Community leader Somboton Gunsalahon said the days are now warmer, though not noticeable to first-time visitors. A bigger problem was flooding, now more frequent after the earthquake, and interruptions to their water supply.
Somboton was the native chief representative of the area when the earthquake struck on June 5, 2015, causing the deaths of 18 people, most of them on Mount Kinabalu.
He said: “This area was always cold. That is why rural tourism thrived here. But after the quake, we noticed the weather was a lot warmer. It was not as pleasant as before to walk in the afternoon.”
However, the change may not be noticeable to first-time visitors, said Somboton, who owns a highly successful homestay and camping park business.
People come to enjoy the river and the stunning views of Mount Kinabalu and its brilliant sunsets.
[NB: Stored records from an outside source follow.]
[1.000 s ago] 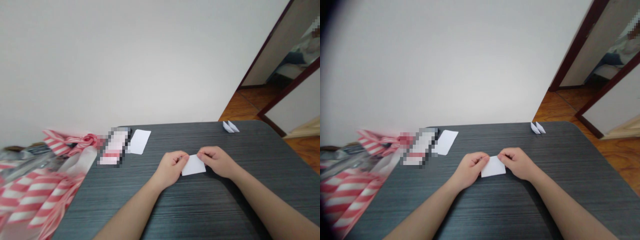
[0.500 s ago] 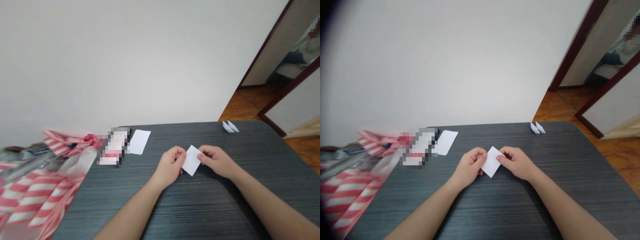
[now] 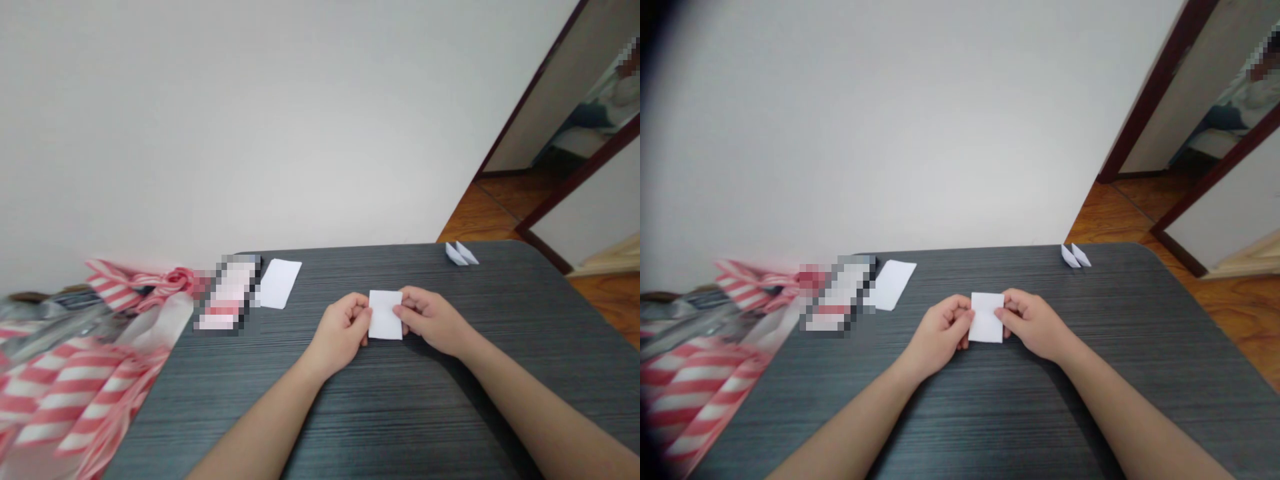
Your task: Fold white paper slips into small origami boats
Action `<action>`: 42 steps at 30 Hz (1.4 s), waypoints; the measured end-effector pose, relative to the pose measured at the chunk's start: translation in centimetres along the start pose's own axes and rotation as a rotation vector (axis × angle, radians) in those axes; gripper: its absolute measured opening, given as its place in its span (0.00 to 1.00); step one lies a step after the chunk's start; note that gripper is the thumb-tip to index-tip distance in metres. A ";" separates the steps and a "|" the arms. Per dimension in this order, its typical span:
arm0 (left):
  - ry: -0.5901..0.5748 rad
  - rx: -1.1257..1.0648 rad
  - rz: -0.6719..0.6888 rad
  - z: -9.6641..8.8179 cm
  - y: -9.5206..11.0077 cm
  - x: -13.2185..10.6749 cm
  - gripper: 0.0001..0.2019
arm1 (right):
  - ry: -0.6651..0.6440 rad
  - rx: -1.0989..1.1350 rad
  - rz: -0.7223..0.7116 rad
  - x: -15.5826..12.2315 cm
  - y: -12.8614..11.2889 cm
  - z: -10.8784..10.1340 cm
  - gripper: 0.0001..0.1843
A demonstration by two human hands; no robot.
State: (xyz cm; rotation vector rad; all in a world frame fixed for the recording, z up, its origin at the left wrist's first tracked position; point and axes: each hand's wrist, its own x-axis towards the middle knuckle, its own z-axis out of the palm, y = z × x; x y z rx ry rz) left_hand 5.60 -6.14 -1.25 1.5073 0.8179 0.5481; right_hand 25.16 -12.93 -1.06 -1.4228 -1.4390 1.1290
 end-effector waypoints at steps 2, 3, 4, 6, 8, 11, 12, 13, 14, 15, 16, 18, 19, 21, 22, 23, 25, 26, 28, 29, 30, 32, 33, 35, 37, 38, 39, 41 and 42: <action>0.016 -0.051 -0.007 0.0 0.0 0.1 0.05 | -0.014 0.052 -0.023 0.0 0.2 0.1 0.03; 0.021 -0.075 -0.009 0.1 0.0 0.1 0.05 | -0.015 0.075 -0.032 0.0 0.3 0.1 0.03; 0.023 -0.092 -0.009 0.1 0.0 0.1 0.05 | -0.011 0.096 -0.038 -0.1 0.5 0.2 0.05; 0.028 -0.106 -0.004 0.1 0.0 0.1 0.06 | 0.002 0.115 -0.039 -0.1 0.7 0.2 0.09; 0.033 -0.107 0.006 0.1 0.0 0.1 0.05 | 0.011 0.103 -0.029 -0.1 0.9 0.1 0.09; 0.025 -0.150 0.016 0.0 -0.1 0.1 0.06 | 0.019 0.069 -0.018 -0.1 0.7 -0.1 0.09; 0.019 -0.175 0.019 0.0 -0.2 0.1 0.07 | 0.021 0.058 -0.022 -0.2 0.6 -0.2 0.09; 0.014 -0.197 0.024 0.0 -0.2 0.1 0.08 | 0.021 0.047 -0.031 -0.2 0.5 -0.2 0.10; 0.009 -0.209 0.031 0.0 -0.2 0.1 0.09 | 0.021 0.039 -0.044 -0.2 0.4 -0.3 0.10; 0.009 -0.211 0.038 0.0 -0.2 0.1 0.10 | 0.019 0.035 -0.058 -0.2 0.3 -0.3 0.11; 0.013 -0.206 0.043 0.1 -0.2 0.1 0.09 | 0.017 0.035 -0.072 -0.2 0.3 -0.3 0.11; 0.025 -0.185 0.044 0.2 0.0 0.1 0.08 | 0.012 0.036 -0.094 -0.2 0.2 -0.3 0.11; 0.030 -0.177 0.041 0.3 0.0 0.0 0.07 | 0.011 0.033 -0.097 -0.3 0.1 -0.3 0.11; 0.038 -0.168 0.038 0.4 0.1 0.0 0.05 | 0.012 0.028 -0.088 -0.3 0.0 -0.3 0.12; 0.040 -0.165 0.037 0.4 0.2 0.0 0.05 | 0.015 0.028 -0.080 -0.3 -0.1 -0.3 0.13; 0.042 -0.163 0.037 0.4 0.2 0.0 0.05 | 0.018 0.029 -0.069 -0.4 -0.1 -0.2 0.14; 0.040 -0.157 0.036 0.4 0.2 -0.1 0.05 | 0.011 0.026 -0.036 -0.3 -0.2 -0.1 0.15; 0.034 -0.152 0.036 0.4 0.2 0.0 0.05 | 0.001 0.012 -0.016 -0.3 -0.2 -0.1 0.15; 0.017 -0.144 0.041 0.3 0.1 0.0 0.05 | -0.021 -0.035 0.020 -0.2 -0.2 0.0 0.14; 0.011 -0.144 0.045 0.3 0.1 0.0 0.06 | -0.025 -0.057 0.028 -0.2 -0.2 0.0 0.14; 0.010 -0.146 0.047 0.3 0.1 0.0 0.07 | -0.022 -0.072 0.030 -0.1 -0.1 0.0 0.13; 0.019 -0.138 0.042 0.2 0.2 0.0 0.09 | 0.000 -0.084 0.022 -0.1 -0.1 0.0 0.13; 0.026 -0.124 0.033 0.2 0.3 -0.1 0.10 | 0.014 -0.085 0.016 -0.1 -0.1 0.0 0.13; 0.021 -0.083 0.011 0.2 0.4 -0.1 0.11 | 0.040 -0.086 0.001 -0.1 -0.1 -0.1 0.13; -0.009 -0.043 -0.002 0.1 0.5 -0.1 0.11 | 0.057 -0.081 -0.011 -0.1 -0.2 -0.1 0.13; -0.023 -0.028 -0.004 0.1 0.4 -0.1 0.11 | 0.062 -0.077 -0.013 -0.1 -0.3 -0.1 0.13; -0.032 -0.013 -0.002 0.0 0.4 -0.1 0.11 | 0.065 -0.072 -0.013 -0.2 -0.3 -0.1 0.12; -0.030 0.014 0.002 0.0 0.4 -0.1 0.11 | 0.063 -0.065 -0.008 -0.2 -0.4 0.0 0.12; -0.024 0.024 0.003 0.0 0.3 -0.1 0.11 | 0.059 -0.061 -0.004 -0.2 -0.4 0.0 0.12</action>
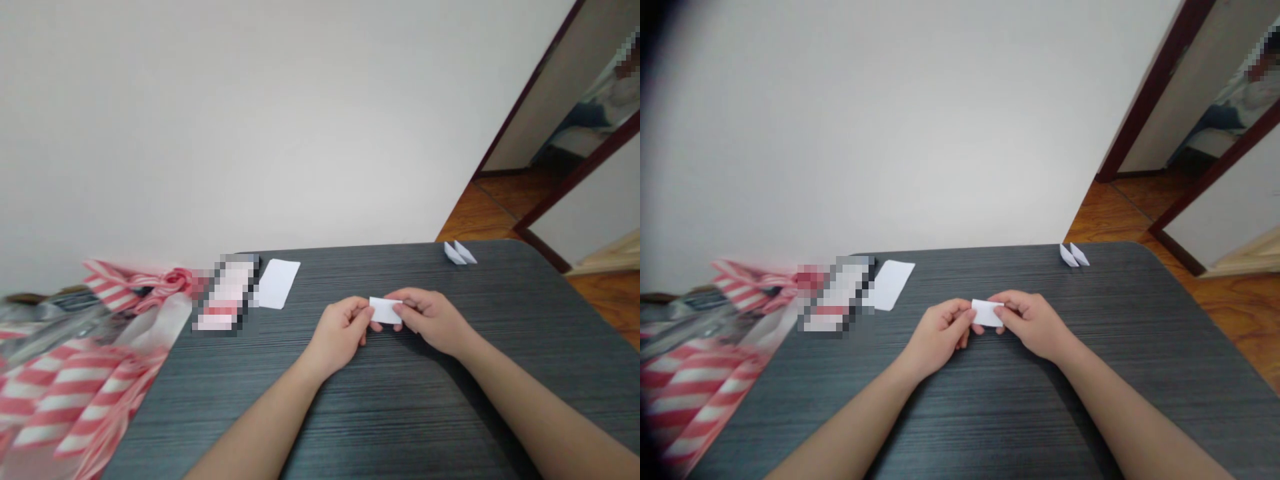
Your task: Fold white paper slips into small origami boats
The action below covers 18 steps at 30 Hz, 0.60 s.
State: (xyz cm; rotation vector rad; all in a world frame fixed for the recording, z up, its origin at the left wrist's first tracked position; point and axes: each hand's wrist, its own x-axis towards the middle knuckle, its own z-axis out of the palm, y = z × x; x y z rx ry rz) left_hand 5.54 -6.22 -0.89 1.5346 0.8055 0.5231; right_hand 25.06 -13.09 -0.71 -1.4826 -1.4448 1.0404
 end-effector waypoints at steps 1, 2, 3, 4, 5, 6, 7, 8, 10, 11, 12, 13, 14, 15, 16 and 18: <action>0.005 0.008 0.000 0.0 0.0 0.0 0.11 | -0.006 0.004 0.007 0.0 0.0 0.0 0.12; 0.009 0.014 0.000 0.0 0.0 0.0 0.11 | -0.012 0.008 0.015 0.0 0.1 0.0 0.12; 0.013 0.016 -0.001 0.0 0.1 0.0 0.11 | -0.016 0.010 0.022 0.0 0.1 0.1 0.13; 0.017 0.017 -0.001 0.0 0.1 0.0 0.11 | -0.019 0.011 0.029 0.1 0.2 0.1 0.13; 0.020 0.018 0.000 0.0 0.2 0.0 0.10 | -0.023 0.013 0.033 0.1 0.2 0.1 0.13; 0.024 0.017 0.001 0.0 0.2 0.0 0.10 | -0.029 0.015 0.034 0.1 0.3 0.1 0.14; 0.026 0.014 0.001 0.1 0.3 0.0 0.10 | -0.038 0.020 0.033 0.1 0.3 0.1 0.14; 0.026 0.010 0.001 0.1 0.3 0.0 0.09 | -0.048 0.027 0.031 0.2 0.3 0.2 0.14; 0.024 -0.001 -0.001 0.1 0.2 0.0 0.09 | -0.062 0.039 0.027 0.2 0.4 0.2 0.14; 0.021 -0.006 -0.002 0.1 0.2 0.0 0.09 | -0.066 0.041 0.026 0.2 0.4 0.2 0.14; 0.020 -0.006 -0.003 0.0 0.1 0.0 0.09 | -0.068 0.040 0.023 0.2 0.4 0.1 0.14; 0.018 -0.002 -0.004 0.0 0.1 0.1 0.09 | -0.069 0.037 0.020 0.2 0.4 0.1 0.14; 0.017 0.003 -0.003 0.0 0.1 0.1 0.09 | -0.069 0.034 0.016 0.2 0.4 0.1 0.13; 0.018 0.008 -0.002 0.0 0.1 0.1 0.10 | -0.070 0.030 0.012 0.2 0.4 0.1 0.13; 0.018 0.009 -0.001 0.0 0.2 0.1 0.10 | -0.069 0.027 0.008 0.2 0.4 0.1 0.13; 0.018 0.003 0.000 0.0 0.3 0.1 0.10 | -0.064 0.020 0.003 0.2 0.5 0.0 0.12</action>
But for villagers, the river has created worries about flooding and of disruptions to their water supply.
These problems might affect Melangkap’s rural tourism business. Most visitors come for the river and the stunning view of Mount Kinabalu and its dazzling sunsets.
The Panataran River gets its water directly from Mount Kinabalu, about 8.5km from Melangkap. Heavy rain brings a heavy runoff into the river and even triggers flooding.
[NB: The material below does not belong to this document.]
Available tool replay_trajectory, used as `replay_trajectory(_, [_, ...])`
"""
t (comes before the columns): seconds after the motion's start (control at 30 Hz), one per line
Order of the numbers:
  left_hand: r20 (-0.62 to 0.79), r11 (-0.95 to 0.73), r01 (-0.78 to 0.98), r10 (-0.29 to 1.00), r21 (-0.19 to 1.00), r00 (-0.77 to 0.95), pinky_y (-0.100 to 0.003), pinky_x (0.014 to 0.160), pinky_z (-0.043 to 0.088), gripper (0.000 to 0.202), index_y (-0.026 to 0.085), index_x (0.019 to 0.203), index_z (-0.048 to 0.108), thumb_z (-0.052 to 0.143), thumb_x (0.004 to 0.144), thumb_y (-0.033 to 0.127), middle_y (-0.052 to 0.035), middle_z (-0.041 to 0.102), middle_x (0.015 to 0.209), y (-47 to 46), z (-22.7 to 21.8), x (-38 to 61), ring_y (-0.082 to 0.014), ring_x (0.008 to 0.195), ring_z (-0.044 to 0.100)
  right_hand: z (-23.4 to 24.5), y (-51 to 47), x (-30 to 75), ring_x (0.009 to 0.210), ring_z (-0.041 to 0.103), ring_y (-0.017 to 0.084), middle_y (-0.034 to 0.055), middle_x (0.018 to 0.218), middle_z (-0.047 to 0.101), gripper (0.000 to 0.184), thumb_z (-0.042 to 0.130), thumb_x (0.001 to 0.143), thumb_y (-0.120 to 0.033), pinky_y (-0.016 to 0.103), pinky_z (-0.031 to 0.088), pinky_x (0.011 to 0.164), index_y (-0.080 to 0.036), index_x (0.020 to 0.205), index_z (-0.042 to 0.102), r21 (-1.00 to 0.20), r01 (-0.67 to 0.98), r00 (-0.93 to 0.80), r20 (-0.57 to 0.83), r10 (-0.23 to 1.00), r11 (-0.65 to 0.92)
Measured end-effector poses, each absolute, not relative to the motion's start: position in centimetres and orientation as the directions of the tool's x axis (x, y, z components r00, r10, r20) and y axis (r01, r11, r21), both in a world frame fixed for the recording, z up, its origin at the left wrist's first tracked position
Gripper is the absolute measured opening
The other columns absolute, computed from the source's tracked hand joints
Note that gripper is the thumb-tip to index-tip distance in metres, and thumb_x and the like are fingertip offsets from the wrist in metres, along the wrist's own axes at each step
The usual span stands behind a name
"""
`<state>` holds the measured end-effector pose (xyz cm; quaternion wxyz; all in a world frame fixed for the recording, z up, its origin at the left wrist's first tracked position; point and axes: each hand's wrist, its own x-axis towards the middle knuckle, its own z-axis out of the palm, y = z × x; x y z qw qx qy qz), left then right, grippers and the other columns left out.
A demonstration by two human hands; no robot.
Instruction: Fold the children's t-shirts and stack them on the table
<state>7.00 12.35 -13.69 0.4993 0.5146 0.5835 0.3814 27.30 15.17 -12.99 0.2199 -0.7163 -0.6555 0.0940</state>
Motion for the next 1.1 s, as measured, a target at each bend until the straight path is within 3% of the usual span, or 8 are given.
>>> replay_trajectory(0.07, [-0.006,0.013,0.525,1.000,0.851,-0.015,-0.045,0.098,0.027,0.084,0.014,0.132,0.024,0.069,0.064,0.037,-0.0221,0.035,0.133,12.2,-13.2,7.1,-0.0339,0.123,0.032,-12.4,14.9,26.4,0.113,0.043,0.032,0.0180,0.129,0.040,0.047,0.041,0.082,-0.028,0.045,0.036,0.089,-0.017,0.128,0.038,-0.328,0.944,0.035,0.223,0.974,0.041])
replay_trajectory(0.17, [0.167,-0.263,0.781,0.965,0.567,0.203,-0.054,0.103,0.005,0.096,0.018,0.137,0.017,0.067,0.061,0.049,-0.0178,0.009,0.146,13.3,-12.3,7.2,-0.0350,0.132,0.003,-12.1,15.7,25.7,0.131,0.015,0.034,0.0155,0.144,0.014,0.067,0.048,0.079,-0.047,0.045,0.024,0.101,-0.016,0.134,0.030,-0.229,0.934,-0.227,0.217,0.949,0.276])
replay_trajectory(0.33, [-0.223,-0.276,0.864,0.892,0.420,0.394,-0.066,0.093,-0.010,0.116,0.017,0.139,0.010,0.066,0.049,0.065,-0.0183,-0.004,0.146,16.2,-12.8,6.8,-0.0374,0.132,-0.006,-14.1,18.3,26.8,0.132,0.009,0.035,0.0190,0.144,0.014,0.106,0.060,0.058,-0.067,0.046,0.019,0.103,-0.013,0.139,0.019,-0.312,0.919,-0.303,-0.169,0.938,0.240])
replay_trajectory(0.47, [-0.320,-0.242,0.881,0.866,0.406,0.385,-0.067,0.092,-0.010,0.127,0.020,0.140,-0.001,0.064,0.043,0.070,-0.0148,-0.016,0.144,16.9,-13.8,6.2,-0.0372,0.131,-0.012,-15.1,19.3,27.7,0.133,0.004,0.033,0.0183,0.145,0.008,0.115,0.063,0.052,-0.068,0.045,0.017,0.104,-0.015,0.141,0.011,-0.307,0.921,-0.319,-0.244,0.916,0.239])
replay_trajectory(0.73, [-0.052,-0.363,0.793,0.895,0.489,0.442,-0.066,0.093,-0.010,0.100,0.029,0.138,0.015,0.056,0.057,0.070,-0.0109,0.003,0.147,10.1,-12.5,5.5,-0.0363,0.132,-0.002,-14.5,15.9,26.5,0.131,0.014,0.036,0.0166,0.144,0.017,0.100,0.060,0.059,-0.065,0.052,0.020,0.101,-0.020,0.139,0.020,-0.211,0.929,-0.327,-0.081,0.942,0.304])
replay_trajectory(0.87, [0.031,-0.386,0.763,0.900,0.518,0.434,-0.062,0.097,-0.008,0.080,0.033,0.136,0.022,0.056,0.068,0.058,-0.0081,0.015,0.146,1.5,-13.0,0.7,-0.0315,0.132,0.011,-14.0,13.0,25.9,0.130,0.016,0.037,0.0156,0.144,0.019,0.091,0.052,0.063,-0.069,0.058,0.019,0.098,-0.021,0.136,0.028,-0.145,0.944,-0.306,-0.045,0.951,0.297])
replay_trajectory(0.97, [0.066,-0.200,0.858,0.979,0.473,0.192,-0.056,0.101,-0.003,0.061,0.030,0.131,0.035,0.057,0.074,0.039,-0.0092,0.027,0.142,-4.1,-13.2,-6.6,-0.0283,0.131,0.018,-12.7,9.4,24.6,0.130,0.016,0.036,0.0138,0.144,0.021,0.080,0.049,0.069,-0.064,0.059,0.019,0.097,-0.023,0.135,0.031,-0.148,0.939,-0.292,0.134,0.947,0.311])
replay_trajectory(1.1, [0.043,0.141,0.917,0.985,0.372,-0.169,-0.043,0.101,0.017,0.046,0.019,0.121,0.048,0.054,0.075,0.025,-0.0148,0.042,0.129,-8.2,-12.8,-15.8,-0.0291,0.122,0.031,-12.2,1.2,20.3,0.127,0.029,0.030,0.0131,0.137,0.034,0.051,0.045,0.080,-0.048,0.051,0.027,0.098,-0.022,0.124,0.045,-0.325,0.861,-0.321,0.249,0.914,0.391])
The foot of the mountain sits less than 10km from the village and the view is spectacular, especially in the morning and at sunset when the weather is clear.
The setting sun throws up a colourful mix of blue, purple and red hues on the surface of the mountain, a view best seen from Melangkap.
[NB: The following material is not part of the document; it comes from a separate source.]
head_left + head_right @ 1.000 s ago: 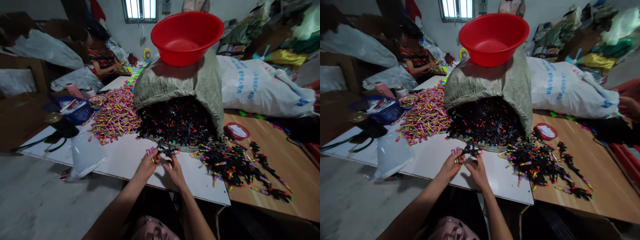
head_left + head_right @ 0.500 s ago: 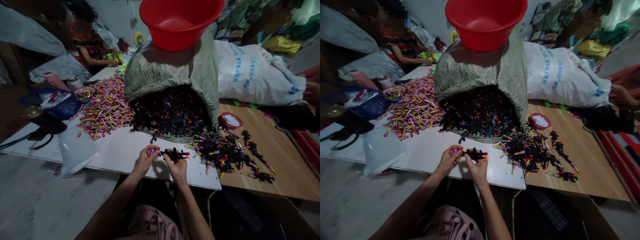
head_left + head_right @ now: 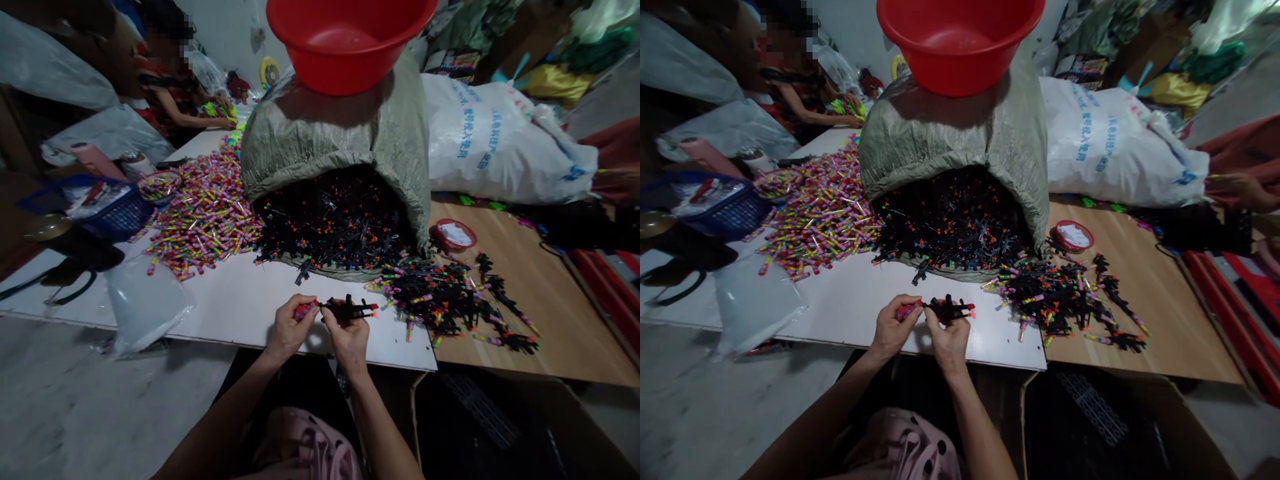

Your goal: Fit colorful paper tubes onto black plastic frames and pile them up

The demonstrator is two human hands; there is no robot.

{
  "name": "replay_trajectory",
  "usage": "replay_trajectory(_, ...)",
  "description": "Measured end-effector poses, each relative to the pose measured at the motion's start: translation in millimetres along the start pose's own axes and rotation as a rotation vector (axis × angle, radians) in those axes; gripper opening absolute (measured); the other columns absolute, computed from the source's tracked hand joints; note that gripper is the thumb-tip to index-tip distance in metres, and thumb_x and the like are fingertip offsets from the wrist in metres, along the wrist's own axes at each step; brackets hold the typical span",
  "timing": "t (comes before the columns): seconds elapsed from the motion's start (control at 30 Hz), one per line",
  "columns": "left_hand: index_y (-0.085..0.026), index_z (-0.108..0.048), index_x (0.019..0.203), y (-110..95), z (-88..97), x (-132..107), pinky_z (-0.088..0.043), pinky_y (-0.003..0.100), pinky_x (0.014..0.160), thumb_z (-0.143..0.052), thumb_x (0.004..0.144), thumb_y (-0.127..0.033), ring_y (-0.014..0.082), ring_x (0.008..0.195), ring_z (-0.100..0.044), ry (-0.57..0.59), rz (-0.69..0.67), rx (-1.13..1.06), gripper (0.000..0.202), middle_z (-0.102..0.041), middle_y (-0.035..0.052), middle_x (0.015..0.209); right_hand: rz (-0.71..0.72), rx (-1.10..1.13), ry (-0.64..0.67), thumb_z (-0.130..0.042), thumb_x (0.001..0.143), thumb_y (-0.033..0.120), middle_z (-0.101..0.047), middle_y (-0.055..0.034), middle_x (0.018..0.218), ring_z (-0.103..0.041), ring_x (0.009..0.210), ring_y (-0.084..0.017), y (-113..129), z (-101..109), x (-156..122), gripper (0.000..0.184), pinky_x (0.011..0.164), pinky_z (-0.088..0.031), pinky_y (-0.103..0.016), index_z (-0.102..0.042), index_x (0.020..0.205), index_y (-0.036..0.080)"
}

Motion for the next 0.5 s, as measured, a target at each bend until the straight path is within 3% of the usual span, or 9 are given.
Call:
replay_trajectory(0.1, -0.019, -0.067, 0.080, -6.4, -6.3, -8.4, -0.047, 0.026, 0.068, -0.062, 0.072, -0.031, 0.0156, 0.073, -0.061, 0.079, -0.154, 0.127, 0.015, -0.068, 0.0055, 0.077, -0.099, 0.007, 0.033, -0.070, 0.056, 0.038, -0.066, -0.0020, 0.058, -0.058, 0.051, -0.014, -16.6, 2.9, 0.4, 0.026, 0.050, -0.049, -0.026, -0.067, 0.068, 0.015)
replay_trajectory(0.17, -0.018, -0.066, 0.079, 12.0, -10.7, -13.4, -0.047, 0.025, 0.064, -0.061, 0.073, -0.032, 0.0144, 0.067, -0.060, 0.117, -0.059, 0.120, 0.016, -0.067, 0.0046, 0.073, -0.152, 0.006, 0.072, -0.071, 0.055, 0.037, -0.062, 0.0001, 0.051, -0.055, 0.046, -0.013, -26.9, 2.2, -0.1, 0.026, 0.047, -0.046, -0.025, -0.067, 0.067, 0.015)
replay_trajectory(0.27, -0.017, -0.063, 0.079, 48.9, -13.1, -20.8, -0.042, 0.022, 0.046, -0.057, 0.076, -0.040, 0.0099, 0.046, -0.050, 0.100, 0.193, -0.005, 0.024, -0.062, 0.0001, 0.060, -0.182, 0.015, 0.113, -0.071, 0.054, 0.037, -0.063, -0.0002, 0.051, -0.056, 0.047, -0.013, -32.5, 0.0, -0.8, 0.025, 0.048, -0.046, -0.025, -0.065, 0.065, 0.015)
replay_trajectory(0.33, -0.017, -0.062, 0.082, 57.2, -12.0, -23.0, -0.040, 0.022, 0.043, -0.054, 0.078, -0.044, 0.0093, 0.043, -0.047, 0.075, 0.231, -0.031, 0.029, -0.060, -0.0012, 0.057, -0.169, 0.018, 0.128, -0.071, 0.055, 0.037, -0.064, -0.0007, 0.053, -0.057, 0.049, -0.014, -30.3, -0.7, -0.5, 0.024, 0.050, -0.047, -0.025, -0.065, 0.064, 0.016)
replay_trajectory(0.5, -0.020, -0.066, 0.085, 35.9, -10.8, -26.7, -0.050, 0.026, 0.065, -0.056, 0.077, -0.036, 0.0160, 0.068, -0.064, 0.146, -0.012, 0.172, 0.020, -0.070, 0.0043, 0.075, -0.202, 0.040, 0.141, -0.073, 0.057, 0.038, -0.063, 0.0006, 0.052, -0.057, 0.048, -0.013, -44.4, -3.8, -6.3, 0.028, 0.050, -0.048, -0.026, -0.066, 0.071, 0.015)
Point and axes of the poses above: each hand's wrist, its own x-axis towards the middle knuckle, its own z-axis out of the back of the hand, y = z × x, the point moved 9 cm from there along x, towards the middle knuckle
Visitors enjoy spending their leisure time picnicking near the river or waiting for the opportunity to take photographs of Mount Kinabalu.
He is worried that the water problem could one day affect the villages’ tourism industry especially because the industry depends heavily on the river.
“But it is nature. What can we do? How do you change nature? The mountain may heal itself eventually, and the river would stabilise. But who knows how long it would take, a decade or two is too soon for Mount Kinabalu.
“In the meantime, we would have to soldier on and continue with our lives as best we could. The river is undergoing a healing process and we just have to let it be,” he said.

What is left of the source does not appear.